May broke into the big leagues with the Reds in 1965. He’s spend seven seasons in Cincy, where he hit .274/.321/.490 and 147 of his 354 career homers. His peak years came in Cincy as well where, between 1968 and 1971, he hit .275/.324/.503 with 132 homers and 382 RBI in that four season span. His Reds won the pennant in 1970 and May hit .389/.450/.833 in a losing cause in the 1970 Fall Classic.

May was famously traded to the Astros before the 1972 season in a blockbuster deal: he, Tommy Helms and Jimmy Stewart went to Houston in exchange for Eddie Armbrister, Jack Billingham, Cesar Geronimo, Denis Menke and future Hall of Famer Joe Morgan. While this deal was certainly won by the Reds — Morgan would win two MVP awards in Cincinnati and he, Geronimo and Billingham would serve as key components of three-time pennant-winning and two-time World Series champion Big Red Machine — May continued his fine slugging in Houston, hitting 88 homers and driving in 288 runs in the next three seasons. He’d slug well for a solid decade, actually: between 1969 and 1978, only Reggie Jackson, Johnny Bench, and Willie Stargell out-homered him.

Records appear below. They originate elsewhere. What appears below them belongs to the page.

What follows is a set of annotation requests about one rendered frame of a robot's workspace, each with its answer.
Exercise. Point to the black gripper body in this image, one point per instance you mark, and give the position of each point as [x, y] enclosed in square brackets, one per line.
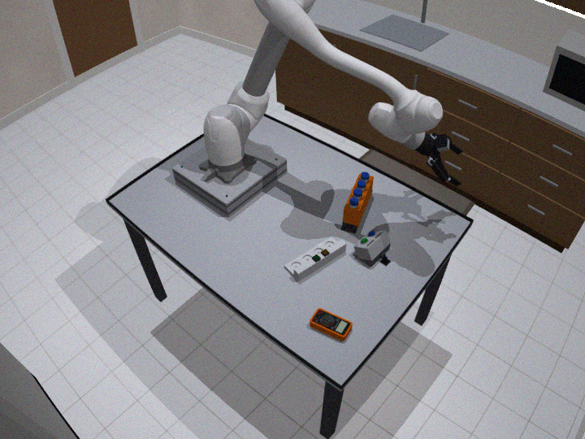
[426, 148]

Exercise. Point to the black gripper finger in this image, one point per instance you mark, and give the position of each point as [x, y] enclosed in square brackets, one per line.
[452, 147]
[439, 169]

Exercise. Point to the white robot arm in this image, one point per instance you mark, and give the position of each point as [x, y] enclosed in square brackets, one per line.
[227, 127]

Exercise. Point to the orange pocket multimeter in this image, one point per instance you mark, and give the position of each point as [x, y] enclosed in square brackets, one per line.
[331, 324]

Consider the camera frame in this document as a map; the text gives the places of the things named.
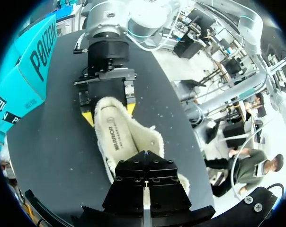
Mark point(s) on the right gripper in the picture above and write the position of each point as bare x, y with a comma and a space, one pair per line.
107, 87

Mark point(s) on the cream fleece shoe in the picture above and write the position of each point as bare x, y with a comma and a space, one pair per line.
145, 132

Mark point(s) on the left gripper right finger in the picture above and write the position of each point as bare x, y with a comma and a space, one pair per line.
164, 175

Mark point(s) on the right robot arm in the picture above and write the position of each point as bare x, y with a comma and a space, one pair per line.
114, 16

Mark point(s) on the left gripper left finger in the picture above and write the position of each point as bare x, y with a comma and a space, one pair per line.
128, 175

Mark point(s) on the cream printed shoe insole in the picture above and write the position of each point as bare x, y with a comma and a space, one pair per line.
114, 132

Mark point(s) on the person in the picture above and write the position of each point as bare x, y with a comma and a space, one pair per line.
249, 168
256, 104

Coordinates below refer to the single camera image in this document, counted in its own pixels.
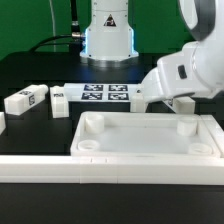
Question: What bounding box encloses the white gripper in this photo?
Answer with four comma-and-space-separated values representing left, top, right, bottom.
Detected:
141, 42, 224, 103

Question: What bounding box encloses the white desk tabletop tray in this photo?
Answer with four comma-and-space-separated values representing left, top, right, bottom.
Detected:
70, 112, 221, 158

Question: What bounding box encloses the white right fence bar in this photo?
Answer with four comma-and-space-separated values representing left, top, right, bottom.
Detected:
201, 115, 224, 158

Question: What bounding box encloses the white fence bar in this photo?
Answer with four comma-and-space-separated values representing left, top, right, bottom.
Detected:
0, 156, 224, 185
201, 115, 224, 158

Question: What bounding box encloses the white front fence bar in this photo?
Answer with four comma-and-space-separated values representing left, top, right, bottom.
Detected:
0, 156, 224, 185

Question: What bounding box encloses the white marker base plate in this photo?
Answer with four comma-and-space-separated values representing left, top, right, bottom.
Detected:
64, 83, 137, 102

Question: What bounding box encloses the black cable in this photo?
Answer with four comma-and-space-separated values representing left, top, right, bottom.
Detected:
28, 0, 88, 53

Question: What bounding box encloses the white thin cable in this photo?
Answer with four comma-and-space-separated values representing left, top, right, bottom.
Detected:
48, 0, 56, 53

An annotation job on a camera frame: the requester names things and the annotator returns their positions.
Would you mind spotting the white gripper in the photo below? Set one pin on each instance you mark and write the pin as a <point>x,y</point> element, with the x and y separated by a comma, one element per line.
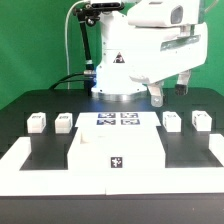
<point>176,56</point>

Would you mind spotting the white square table top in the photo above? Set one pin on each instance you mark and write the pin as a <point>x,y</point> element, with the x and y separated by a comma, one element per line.
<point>104,149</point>

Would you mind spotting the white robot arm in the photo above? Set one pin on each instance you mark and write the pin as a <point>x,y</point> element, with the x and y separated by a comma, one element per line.
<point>145,42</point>

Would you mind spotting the white sheet with markers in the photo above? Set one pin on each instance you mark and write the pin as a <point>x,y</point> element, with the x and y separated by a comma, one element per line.
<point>117,119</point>

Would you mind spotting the white U-shaped obstacle fence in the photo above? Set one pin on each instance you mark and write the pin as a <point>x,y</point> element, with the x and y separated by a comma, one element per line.
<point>16,182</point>

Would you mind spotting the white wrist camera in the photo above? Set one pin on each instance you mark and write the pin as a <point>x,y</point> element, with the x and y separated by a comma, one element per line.
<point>156,13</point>

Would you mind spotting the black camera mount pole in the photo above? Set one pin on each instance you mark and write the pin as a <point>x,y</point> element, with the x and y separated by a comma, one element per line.
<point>89,15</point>

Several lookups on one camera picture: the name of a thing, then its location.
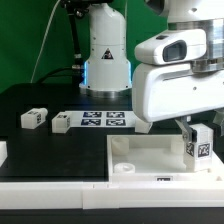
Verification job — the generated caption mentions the white square tabletop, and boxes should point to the white square tabletop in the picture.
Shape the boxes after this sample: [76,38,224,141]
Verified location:
[107,135,224,183]

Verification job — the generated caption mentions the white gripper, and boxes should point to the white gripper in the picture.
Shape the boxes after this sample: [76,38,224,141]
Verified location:
[132,63,224,143]

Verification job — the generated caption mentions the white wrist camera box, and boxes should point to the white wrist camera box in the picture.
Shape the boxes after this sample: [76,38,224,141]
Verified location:
[135,29,207,65]

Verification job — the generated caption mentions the white left fence piece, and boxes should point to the white left fence piece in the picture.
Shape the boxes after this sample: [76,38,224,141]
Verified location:
[0,141,7,167]

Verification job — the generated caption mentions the white front fence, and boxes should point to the white front fence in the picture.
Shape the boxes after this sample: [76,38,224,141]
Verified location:
[0,181,224,210]

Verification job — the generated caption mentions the white cable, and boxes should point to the white cable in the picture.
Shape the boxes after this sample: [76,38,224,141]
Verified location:
[29,0,63,84]

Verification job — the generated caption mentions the paper sheet with markers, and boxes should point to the paper sheet with markers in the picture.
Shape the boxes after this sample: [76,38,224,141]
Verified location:
[70,111,137,128]

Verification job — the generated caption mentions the black cable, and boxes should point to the black cable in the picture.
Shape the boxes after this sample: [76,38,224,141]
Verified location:
[35,66,84,84]

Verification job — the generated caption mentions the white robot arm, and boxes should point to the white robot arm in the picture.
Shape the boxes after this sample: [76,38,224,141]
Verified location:
[81,0,224,142]

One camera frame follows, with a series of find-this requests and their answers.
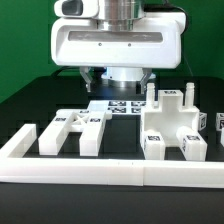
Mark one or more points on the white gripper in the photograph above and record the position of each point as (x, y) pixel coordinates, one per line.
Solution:
(154, 42)

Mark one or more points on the white chair back frame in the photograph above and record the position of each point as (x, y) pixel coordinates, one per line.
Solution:
(90, 124)

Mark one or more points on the white chair seat part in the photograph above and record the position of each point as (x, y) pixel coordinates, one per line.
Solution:
(172, 110)

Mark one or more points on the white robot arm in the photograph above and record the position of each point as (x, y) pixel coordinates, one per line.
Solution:
(119, 16)

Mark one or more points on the white fiducial marker sheet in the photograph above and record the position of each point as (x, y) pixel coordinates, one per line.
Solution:
(117, 107)

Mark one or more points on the white tagged cube nut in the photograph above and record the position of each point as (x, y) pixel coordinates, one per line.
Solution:
(202, 121)
(219, 121)

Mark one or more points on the white U-shaped obstacle fence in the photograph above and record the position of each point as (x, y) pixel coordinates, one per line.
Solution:
(16, 167)

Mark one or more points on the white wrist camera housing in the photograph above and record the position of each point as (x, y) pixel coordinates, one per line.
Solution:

May was dealt to Baltimore before the 1975 season. While with the Orioles he completed the final four years of his 11-season streak in which he hit 20 homers or more. His Orioles would win 90 or more games in five of his six seasons and 88 games in the other. Twice his Orioles teams won 100 games. May would see action in the 1979 World Series, but not much. By then May had been supplanted at first base by a young Eddie Murray, with May serving mostly as as designated hitter. Back in those days the DH was only present in the World Series on an alternating year basis, no matter the home team, so May would only pinch hit.

Mat would play his final two seasons as a part timer with the Royals, retiring after the 1982 season. He’d stay with the Royals as their hitting coach, however, and finally got that elusive World Series ring in 1985.

Rest in Peace, Lee May.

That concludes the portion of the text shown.